Add comments suggesting some solver upgrades to Light Up (perhaps for

a new sub-recursive difficulty level?), inspired by a user emailing in
the game ID
18x10:gBc1b2g2e2d1b2c2h2e3c2dBd1g1bBb2b1fBbBb1bBgBd2dBi1h1c2b1dBe2bBdBb3cBg
which I was able to solve without backtracking by the use of these
techniques.

git-svn-id: svn://svn.tartarus.org/sgt/puzzles@9388 cda61777-01e9-0310-a592-d414129be87e

diff --git a/lightup.c b/lightup.c
index 47b49b2..8f09263 100644 (file)
--- a/lightup.c
+++ b/lightup.c
@@ -1,5 +1,45 @@
 /*
  * lightup.c: Implementation of the Nikoli game 'Light Up'.
+ *
+ * Possible future solver enhancements:
+ *
+ *  - In a situation where two clues are diagonally adjacent, you can
+ *    deduce bounds on the number of lights shared between them. For
+ *    instance, suppose a 3 clue is diagonally adjacent to a 1 clue:
+ *    of the two squares adjacent to both clues, at least one must be
+ *    a light (or the 3 would be unsatisfiable) and yet at most one
+ *    must be a light (or the 1 would be overcommitted), so in fact
+ *    _exactly_ one must be a light, and hence the other two squares
+ *    adjacent to the 3 must also be lights and the other two adjacent
+ *    to the 1 must not.
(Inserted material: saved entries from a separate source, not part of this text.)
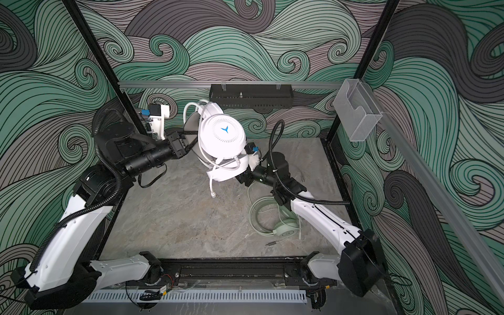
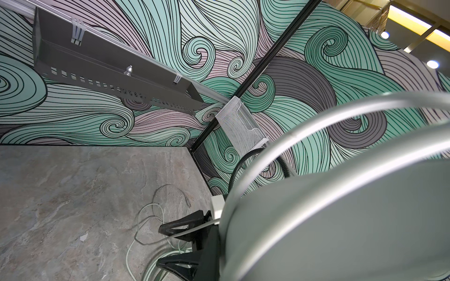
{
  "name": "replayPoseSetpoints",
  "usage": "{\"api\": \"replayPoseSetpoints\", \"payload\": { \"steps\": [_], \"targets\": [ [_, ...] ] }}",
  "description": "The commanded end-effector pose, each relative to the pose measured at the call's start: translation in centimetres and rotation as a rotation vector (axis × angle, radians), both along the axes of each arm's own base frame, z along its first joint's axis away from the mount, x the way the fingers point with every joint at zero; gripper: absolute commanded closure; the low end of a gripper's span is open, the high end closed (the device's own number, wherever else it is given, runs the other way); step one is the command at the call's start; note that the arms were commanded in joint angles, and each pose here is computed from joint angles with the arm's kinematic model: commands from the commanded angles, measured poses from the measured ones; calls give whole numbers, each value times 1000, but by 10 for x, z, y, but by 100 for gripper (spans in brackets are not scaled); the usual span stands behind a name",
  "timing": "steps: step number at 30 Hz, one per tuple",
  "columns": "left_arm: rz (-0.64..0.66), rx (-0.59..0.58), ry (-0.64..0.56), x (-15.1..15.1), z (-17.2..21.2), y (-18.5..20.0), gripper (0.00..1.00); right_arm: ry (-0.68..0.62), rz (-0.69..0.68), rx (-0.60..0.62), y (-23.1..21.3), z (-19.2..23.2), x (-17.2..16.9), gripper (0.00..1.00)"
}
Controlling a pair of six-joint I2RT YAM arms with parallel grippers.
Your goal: Wrap the headphones
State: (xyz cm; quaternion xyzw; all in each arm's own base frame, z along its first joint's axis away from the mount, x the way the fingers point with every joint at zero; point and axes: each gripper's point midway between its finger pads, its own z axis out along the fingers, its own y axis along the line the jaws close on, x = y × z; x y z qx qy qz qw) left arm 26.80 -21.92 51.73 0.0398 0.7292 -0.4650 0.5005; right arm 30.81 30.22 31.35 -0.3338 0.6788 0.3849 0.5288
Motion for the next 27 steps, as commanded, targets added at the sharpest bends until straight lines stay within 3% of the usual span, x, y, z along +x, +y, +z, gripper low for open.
{"api": "replayPoseSetpoints", "payload": {
  "steps": [1,14,22,27],
  "targets": [
    [-19,-130,-77,-9,41,1,100,-9,3,18,1,4,-2,52],
    [-20,-208,-86,-3,58,-2,100,-7,2,2,3,1,-3,75],
    [3,-234,-80,3,58,-1,100,-8,-9,-21,-2,-2,-7,98],
    [59,-256,-70,14,57,4,100,-33,-12,-77,-6,-5,-17,100]
  ]
}}
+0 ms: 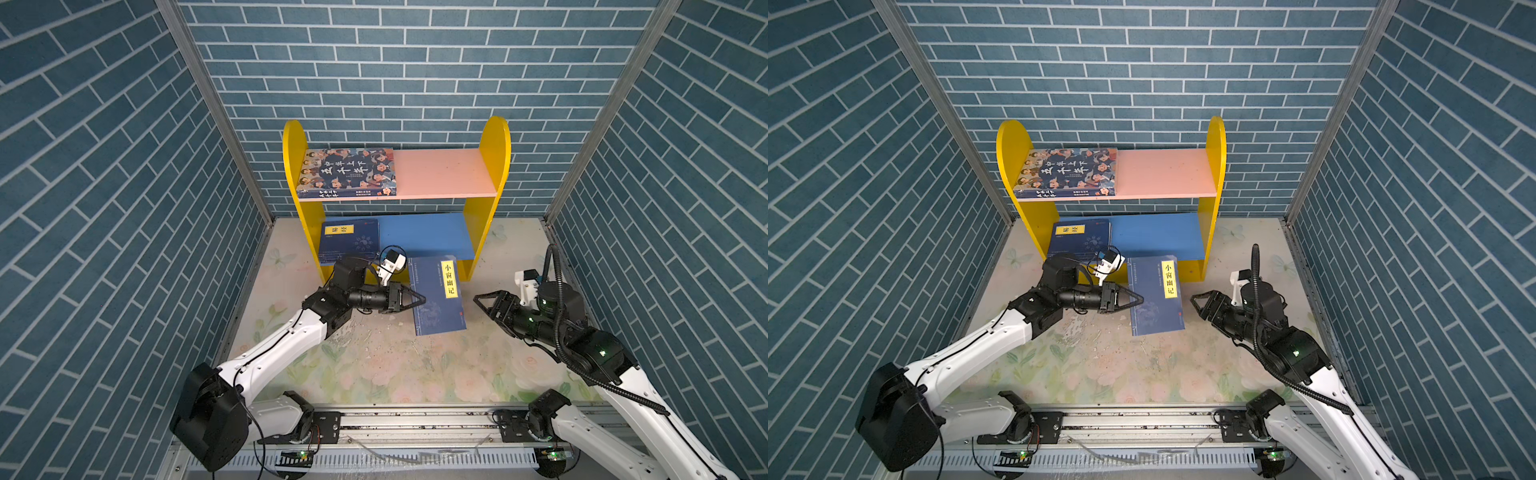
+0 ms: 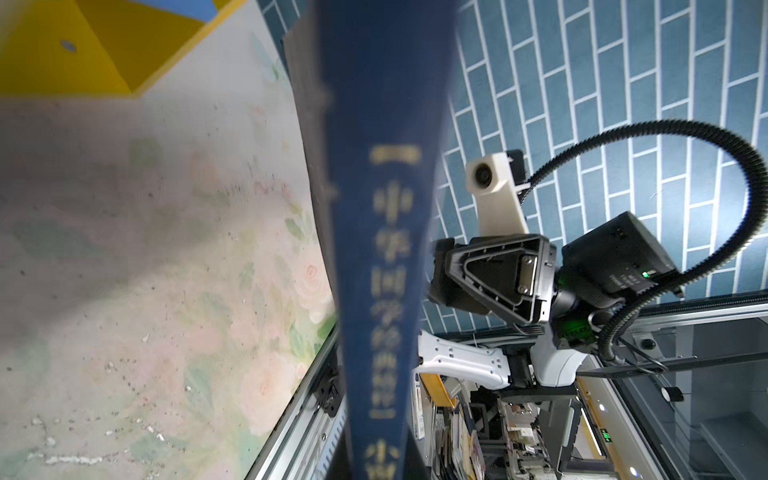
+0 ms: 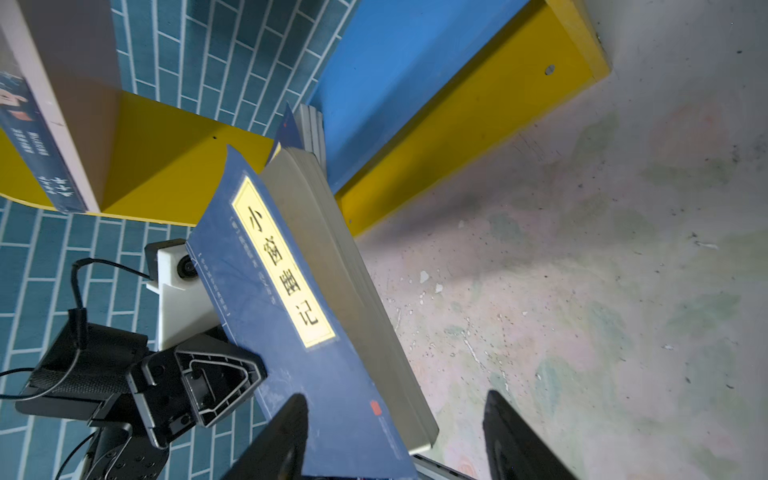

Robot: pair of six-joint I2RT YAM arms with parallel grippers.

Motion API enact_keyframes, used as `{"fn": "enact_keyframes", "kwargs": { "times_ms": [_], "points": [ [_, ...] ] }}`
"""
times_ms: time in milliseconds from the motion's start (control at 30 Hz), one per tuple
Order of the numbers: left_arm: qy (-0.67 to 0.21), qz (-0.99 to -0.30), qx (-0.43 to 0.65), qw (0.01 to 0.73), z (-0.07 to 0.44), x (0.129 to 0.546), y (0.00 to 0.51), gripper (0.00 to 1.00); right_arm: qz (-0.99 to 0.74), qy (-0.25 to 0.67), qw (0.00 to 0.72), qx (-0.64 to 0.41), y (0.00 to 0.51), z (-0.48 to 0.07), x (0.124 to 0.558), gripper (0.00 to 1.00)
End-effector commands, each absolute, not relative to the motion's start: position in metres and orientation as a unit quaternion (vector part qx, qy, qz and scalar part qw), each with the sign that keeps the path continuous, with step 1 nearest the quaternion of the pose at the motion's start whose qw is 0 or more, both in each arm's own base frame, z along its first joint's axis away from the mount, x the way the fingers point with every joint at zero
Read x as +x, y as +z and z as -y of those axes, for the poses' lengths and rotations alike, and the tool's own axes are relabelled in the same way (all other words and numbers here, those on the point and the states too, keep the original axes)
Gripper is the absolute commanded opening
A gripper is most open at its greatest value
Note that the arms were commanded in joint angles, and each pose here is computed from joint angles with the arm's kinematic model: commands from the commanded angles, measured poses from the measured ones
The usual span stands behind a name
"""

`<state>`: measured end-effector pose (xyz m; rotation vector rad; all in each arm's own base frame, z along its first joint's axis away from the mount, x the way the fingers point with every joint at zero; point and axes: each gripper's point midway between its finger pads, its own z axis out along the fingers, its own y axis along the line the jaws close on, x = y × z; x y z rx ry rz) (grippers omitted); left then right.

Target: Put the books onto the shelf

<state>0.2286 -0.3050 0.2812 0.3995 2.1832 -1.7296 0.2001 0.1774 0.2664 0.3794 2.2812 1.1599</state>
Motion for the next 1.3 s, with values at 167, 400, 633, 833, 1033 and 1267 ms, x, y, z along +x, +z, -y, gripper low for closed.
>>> {"fn": "enact_keyframes", "kwargs": {
  "times_ms": [167, 400, 633, 833, 1033, 1267],
  "points": [
    [-0.622, -0.747, 0.070, 0.224, 0.282, 0.273, 0.318, 0.00, -0.797, 0.507, 0.303, 0.127, 0.296, -0.213, 0.209, 0.68],
    [-0.634, -0.739, -0.002, 0.228, 0.263, 0.297, 0.319, 0.00, -0.756, 0.544, 0.344, 0.115, 0.299, -0.249, 0.213, 0.69],
    [-0.639, -0.728, -0.041, 0.243, 0.252, 0.309, 0.321, 0.00, -0.737, 0.573, 0.347, 0.095, 0.297, -0.299, 0.220, 0.69],
    [-0.643, -0.723, -0.084, 0.239, 0.238, 0.319, 0.316, 0.00, -0.714, 0.594, 0.358, 0.096, 0.305, -0.316, 0.231, 0.70],
    [-0.652, -0.712, -0.103, 0.241, 0.231, 0.320, 0.321, 0.00, -0.704, 0.601, 0.365, 0.102, 0.307, -0.324, 0.239, 0.70],
    [-0.656, -0.706, -0.104, 0.246, 0.229, 0.318, 0.329, 0.00, -0.696, 0.613, 0.360, 0.104, 0.311, -0.339, 0.253, 0.71]
  ]
}}
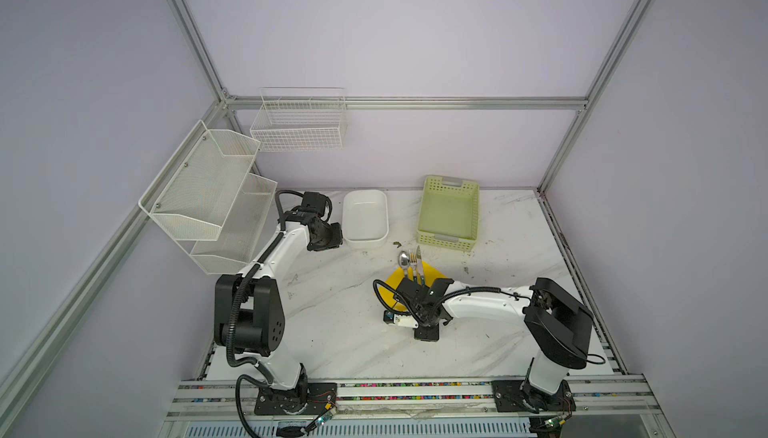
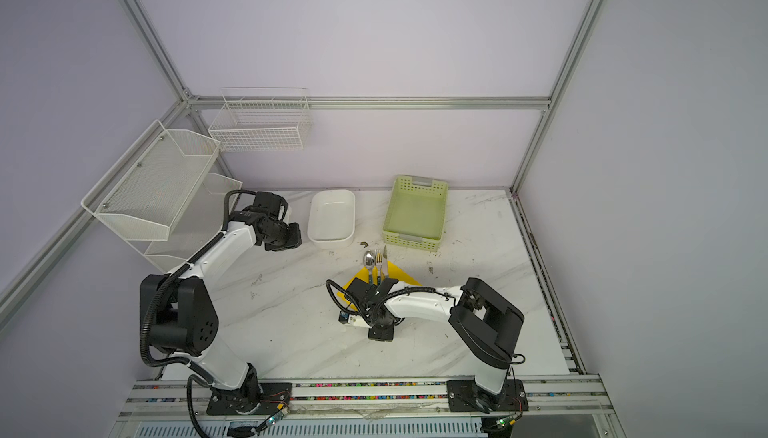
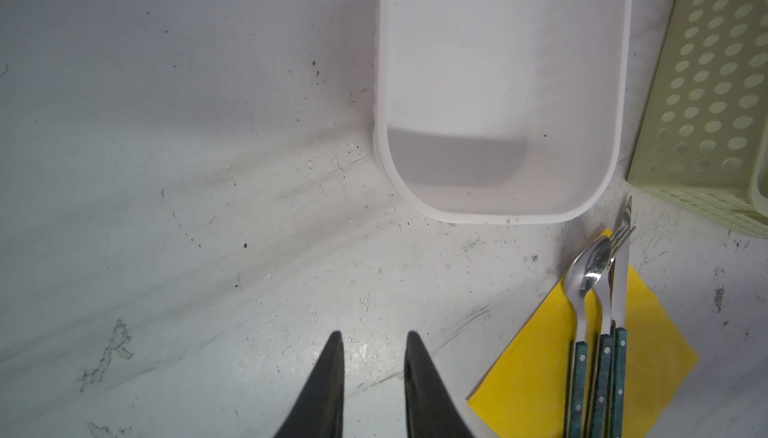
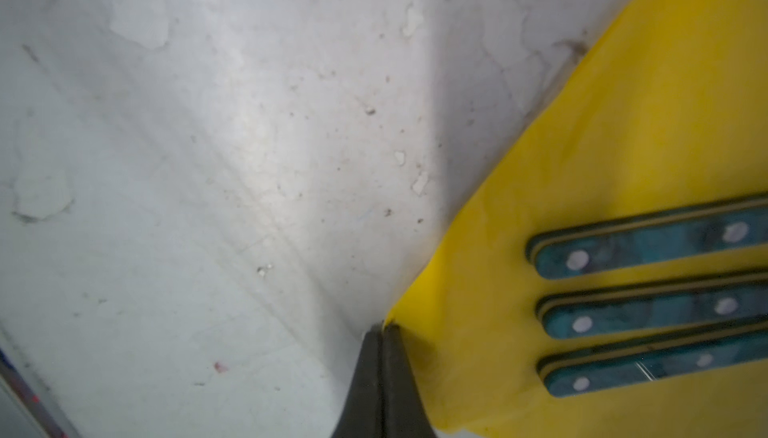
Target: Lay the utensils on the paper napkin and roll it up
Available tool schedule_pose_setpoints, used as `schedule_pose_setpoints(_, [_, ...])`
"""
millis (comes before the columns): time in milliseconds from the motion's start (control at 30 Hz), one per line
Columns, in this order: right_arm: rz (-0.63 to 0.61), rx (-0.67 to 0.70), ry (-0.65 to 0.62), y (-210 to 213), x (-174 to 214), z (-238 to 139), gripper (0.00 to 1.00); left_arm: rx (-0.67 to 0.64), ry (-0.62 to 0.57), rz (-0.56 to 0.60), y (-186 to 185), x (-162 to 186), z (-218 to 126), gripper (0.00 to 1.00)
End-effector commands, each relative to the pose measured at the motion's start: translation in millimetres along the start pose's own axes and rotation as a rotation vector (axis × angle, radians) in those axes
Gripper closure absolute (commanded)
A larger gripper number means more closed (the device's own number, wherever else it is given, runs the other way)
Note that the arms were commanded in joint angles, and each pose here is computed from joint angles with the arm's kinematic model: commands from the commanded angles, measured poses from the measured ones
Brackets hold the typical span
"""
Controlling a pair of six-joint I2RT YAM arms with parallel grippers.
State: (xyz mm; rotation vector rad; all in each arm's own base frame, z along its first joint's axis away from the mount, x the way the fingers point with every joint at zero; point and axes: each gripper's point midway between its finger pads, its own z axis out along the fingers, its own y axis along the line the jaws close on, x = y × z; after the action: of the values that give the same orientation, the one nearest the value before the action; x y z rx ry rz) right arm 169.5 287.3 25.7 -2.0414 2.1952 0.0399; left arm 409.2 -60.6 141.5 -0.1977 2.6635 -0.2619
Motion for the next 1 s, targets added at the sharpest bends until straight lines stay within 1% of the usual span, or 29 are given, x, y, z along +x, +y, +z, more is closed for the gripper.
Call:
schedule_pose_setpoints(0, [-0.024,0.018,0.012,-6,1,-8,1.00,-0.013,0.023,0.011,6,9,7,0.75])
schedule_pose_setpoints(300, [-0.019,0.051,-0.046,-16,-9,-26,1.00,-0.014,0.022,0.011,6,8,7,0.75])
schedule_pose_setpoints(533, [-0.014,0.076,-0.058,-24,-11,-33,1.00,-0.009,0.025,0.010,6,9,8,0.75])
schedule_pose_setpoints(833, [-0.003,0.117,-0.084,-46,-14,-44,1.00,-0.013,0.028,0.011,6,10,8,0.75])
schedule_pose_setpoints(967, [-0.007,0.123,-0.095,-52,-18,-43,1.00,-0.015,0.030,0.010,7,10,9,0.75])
Likewise if the 3 is replaced with a 2 but
+ *    one of its other two squares is known not to be a light, and so
+ *    on.
+ *
+ *  - In a situation where two clues are orthogonally separated (not
+ *    necessarily directly adjacent), you may be able to deduce
+ *    something about the squares that align with each other. For
+ *    instance, suppose two clues are vertically adjacent. Consider
+ *    the pair of squares A,B horizontally adjacent to the top clue,
+ *    and the pair C,D horizontally adjacent to the bottom clue.
+ *    Assuming no intervening obstacles, A and C align with each other
+ *    and hence at most one of them can be a light, and B and D
+ *    likewise, so we must have at most two lights between the four
+ *    squares. So if the clues indicate that there are at _least_ two
+ *    lights in those four squares because the top clue requires at
+ *    least one of AB to be a light and the bottom one requires at
+ *    least one of CD, then we can in fact deduce that there are
+ *    _exactly_ two lights between the four squares, and fill in the
+ *    other squares adjacent to each clue accordingly. For instance,
+ *    if both clues are 3s, then we instantly deduce that all four of
+ *    the squares _vertically_ adjacent to the two clues must be
+ *    lights. (For that to happen, of course, there'd also have to be
+ *    a black square in between the clues, so the two inner lights
+ *    don't light each other.)
+ *
+ *  - I haven't thought it through carefully, but there's always the
+ *    possibility that both of the above deductions are special cases
+ *    of some more general pattern which can be made computationally
+ *    feasible...
  */
 
 #include <stdio.h>